Konkrete Hinweise auf Gefahren für Deutschland liegen den Sicherheitsbehörden aber nicht vor

Hamburg. Bomben wie in Boston oder zuvor in London und Madrid, Giftbriefe oder Anschläge mit Schusswaffen: Die Mittel und Methoden, zu denen Terroristen greifen, sind unterschiedlich. Hauptsache, sie können Angst und Schrecken verbreiten. Genauso vielfältig sind die Motivationen für Attentäter. Sie können linken oder rechten Ideologien folgen oder extreme religiöse Ansichten haben – auch dafür gibt es kein Muster. Sie können straff organisierten oder losen Netzwerken wie der al-Qaida angehören. Oder es können einfach nur Trittbrettfahrer sein.

Die Behörden fürchten vor allen die von extremistischen Ideen inspirierten Einzeltäter. Im Gegensatz zu den klassischen „Schläfern“, zu denen auch die Terrorzelle um Mohammed Atta gerechnet wird, die die Anschläge am 11. September 2001 verübte, sind solche Täter nicht in Netzwerke eingebunden. Sie verfügen in der Regel über deutlich weniger Möglichkeiten. Das erhöht gleichzeitig die Gefahr, dass sie sich sogenannte „weiche Ziele“ wie Volksfeste oder Sportveranstaltung, aber auch innerstädtische Bereiche, an denen sich viele Menschen aufhalten, als Orte für Anschläge auswählen.

Genau diese fanatisierten Einzeltäter fürchtet Jörg Ziercke, Präsident des Bundeskriminalamts (BKA). Gegen Terrorkommandos, die auf Helfer, Logistik und Fahrzeuge angewiesen sind, seien die Behörden gut gewappnet. Bei solchen Gruppierungen entstünden viele Spuren, die als Ermittlungsansätze dienen.

Eine Bombe wie die in Boston gezündeten zu bauen, das sei selbst in Deutschland, wo schon aufgrund der Waffengesetze die Verfügbarkeit von bestimmten Explosivstoffen deutlich geringer ist, nicht unmöglich. „Alle nötigen Zutaten sind auch hier zu bekommen.

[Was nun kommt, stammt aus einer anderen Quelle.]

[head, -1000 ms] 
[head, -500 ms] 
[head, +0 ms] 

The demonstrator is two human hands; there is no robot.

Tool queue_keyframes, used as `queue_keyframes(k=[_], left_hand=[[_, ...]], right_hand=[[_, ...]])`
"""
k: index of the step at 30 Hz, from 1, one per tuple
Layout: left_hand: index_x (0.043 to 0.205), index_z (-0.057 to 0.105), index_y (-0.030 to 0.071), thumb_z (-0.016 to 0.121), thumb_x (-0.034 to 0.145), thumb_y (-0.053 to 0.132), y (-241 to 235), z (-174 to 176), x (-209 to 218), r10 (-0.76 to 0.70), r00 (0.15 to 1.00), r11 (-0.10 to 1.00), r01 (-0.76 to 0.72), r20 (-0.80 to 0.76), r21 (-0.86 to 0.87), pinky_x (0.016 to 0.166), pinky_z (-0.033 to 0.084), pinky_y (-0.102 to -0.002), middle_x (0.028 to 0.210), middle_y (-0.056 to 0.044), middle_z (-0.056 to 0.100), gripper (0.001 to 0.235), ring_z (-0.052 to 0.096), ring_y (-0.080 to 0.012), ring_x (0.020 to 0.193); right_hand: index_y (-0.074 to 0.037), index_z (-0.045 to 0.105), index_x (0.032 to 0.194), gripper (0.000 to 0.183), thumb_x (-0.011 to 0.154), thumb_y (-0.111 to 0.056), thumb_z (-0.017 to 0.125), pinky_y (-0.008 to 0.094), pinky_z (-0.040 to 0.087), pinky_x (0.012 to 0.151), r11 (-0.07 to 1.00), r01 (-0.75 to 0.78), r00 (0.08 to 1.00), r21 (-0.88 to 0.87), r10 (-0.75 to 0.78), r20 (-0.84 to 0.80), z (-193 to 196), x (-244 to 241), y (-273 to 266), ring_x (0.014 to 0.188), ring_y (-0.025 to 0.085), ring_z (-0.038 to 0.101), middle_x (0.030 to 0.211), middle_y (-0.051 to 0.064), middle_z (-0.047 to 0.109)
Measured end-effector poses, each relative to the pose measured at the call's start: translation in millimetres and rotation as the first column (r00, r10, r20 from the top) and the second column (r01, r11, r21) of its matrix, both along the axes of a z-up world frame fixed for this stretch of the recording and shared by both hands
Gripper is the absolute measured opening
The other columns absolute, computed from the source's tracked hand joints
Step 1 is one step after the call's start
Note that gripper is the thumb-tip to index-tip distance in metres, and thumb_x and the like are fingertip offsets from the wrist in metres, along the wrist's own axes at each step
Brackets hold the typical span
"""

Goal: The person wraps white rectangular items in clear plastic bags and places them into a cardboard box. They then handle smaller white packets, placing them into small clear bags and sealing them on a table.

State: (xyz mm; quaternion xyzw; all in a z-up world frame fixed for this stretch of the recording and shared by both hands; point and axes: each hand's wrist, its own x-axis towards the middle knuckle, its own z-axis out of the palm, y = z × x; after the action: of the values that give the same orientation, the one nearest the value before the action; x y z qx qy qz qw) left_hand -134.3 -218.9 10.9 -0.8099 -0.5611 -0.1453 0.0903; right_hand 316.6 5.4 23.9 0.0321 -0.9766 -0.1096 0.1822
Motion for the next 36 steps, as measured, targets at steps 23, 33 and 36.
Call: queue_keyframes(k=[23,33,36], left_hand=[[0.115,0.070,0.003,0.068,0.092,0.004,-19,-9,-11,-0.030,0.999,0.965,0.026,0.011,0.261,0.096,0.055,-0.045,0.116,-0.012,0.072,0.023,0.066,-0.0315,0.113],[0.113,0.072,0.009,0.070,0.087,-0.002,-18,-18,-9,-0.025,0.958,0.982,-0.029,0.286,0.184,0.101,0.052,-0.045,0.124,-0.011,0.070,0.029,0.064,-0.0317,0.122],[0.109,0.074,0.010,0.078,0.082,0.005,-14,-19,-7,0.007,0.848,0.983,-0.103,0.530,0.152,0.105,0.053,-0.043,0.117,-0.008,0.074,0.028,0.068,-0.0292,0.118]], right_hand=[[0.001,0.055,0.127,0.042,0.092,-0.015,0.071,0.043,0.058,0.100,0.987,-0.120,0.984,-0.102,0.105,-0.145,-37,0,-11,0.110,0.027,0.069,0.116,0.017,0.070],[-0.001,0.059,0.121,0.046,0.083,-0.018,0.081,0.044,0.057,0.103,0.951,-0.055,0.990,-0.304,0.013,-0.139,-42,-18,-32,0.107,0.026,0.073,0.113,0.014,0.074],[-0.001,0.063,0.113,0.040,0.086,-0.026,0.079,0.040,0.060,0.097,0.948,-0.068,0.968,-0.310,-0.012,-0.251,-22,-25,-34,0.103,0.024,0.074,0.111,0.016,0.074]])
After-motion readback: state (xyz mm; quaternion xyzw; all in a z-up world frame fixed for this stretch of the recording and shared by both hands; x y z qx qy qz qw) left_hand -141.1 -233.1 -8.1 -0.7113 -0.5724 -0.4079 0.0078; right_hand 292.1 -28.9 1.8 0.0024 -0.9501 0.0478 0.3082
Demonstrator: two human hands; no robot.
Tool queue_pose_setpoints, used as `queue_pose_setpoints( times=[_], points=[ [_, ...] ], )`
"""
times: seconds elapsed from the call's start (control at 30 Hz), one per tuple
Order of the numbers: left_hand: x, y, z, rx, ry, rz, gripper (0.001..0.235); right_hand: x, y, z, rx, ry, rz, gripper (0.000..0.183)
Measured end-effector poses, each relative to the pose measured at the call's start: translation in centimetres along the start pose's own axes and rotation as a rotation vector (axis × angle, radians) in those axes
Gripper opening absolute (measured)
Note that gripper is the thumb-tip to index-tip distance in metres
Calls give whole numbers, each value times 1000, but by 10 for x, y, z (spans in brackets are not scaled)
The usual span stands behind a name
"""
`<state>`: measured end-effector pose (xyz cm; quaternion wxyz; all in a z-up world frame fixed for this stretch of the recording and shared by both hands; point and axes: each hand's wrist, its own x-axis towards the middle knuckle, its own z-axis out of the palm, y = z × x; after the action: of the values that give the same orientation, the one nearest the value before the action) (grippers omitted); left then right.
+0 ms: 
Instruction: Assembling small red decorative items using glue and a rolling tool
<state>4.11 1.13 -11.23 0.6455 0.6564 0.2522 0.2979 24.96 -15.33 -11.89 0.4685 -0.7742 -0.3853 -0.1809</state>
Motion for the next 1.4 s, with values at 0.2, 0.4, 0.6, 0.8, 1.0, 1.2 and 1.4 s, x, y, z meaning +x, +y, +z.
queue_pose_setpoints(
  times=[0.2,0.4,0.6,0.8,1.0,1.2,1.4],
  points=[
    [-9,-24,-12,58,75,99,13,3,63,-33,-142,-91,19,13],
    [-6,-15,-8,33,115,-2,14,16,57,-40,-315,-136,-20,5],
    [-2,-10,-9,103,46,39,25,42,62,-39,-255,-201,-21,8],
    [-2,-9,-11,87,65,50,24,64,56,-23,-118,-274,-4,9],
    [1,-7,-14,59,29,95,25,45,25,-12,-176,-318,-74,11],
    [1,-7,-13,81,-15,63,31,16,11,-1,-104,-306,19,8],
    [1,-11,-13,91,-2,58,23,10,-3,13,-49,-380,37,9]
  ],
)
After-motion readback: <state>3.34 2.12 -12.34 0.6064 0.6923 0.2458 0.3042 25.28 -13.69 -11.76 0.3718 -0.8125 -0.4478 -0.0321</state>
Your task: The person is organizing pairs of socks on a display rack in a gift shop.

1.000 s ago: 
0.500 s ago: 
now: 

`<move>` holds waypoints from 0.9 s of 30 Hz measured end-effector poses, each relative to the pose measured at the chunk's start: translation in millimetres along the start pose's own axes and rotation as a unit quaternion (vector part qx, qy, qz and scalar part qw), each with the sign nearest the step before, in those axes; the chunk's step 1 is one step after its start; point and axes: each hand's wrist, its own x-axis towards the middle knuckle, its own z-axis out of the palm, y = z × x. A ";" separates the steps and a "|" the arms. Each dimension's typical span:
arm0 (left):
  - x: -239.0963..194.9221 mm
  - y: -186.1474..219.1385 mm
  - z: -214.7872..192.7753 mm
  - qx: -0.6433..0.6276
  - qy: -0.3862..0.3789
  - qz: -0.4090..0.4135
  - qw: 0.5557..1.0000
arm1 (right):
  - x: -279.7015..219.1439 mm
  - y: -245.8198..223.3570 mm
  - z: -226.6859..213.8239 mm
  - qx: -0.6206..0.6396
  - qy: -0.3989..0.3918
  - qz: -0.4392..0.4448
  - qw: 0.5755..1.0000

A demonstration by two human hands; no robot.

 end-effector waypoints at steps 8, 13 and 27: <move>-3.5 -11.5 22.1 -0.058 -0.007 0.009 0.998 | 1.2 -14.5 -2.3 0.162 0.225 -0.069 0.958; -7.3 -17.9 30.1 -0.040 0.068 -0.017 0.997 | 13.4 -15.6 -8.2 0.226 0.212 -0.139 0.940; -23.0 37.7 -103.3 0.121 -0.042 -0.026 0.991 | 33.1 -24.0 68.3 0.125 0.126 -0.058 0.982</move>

Das Entdeckungsrisiko ist niedrig“, sagt ein Beamter aus dem Sicherheitsapparat. So sei es ein glücklicher Zufall, dass die Deutschen einen solchen Anschlag wie Boston noch nicht erlebt haben. Aber dafür gibt es keine Garantien. „Es ist nicht die Frage, ob so etwas in Deutschland passieren wird“, so der Beamte: „Es ist die Frage, wann es sein wird.“

Versuche und einen erfolgreichen Anschlag hat es bereits gegeben. 2007 wurden die Sauerlandbomber verhaftet. Die vier jungen Islamisten hatten Attentate auf US-Einrichtungen mit Autobomben vorbereitet. 2006 hatten die Kofferbomber von Köln nur deshalb kein Blutbad angerichtet, weil die Sprengsätze wegen eines handwerklichen Fehlers nicht explodierten. Die Täter fuhren jeweils eine Station in den Zügen mit, stiegen wieder aus und ließen die Koffer mit den Bomben in den Zügen stehen, so als hätten sie aus Versehen ihr Gepäck vergessen. Am 2. März 2011 hatte der Islamist Arid Uka auf dem Flughafen Frankfurt zwei US-Soldaten erschossen. Auf dem Bonner Bahnhof war am 10. Dezember 2012 ein Sprengsatz gefunden worden.

In Hamburg werden am Sonntag rund 15.000 Läufer zum Marathon erwartet. Viele haben die Bilder aus Boston im Kopf. Eine Strecke von 42,2 Kilometern lässt sich komplett nur schwer sichern. Ziercke warnte aber vor Panikmache. Er sagte aber auch, dass es 100-prozentige Sicherheit nicht geben könne. Aber die Einsatzkräfte seien sensibilisiert, und die Sicherheitskräfte seien gut aufgestellt. „Konkrete Hinweise auf mögliche Anschläge in Deutschland liegen uns allerdings nicht vor“, hob der BKA-Chef hervor. Bei allen Großereignissen wie auch dem Marathonlauf in Hamburg würden „grundsätzlich besondere Sicherheitsmaßnahmen und die Sicherheitsstandards“ gelten. Das BKA werde die „aktuellen Lageerkenntnisse“ aus dem Anschlag in Boston bei den Sicherheitskonzepten der anstehenden Veranstaltungen berücksichtigen. „Wir wissen aus der Vergangenheit, dass für jedermann erkennbare Sicherheitsmaßnahmen auch eine präventive und abschreckende Wirkung entfalten“, sagte Ziercke.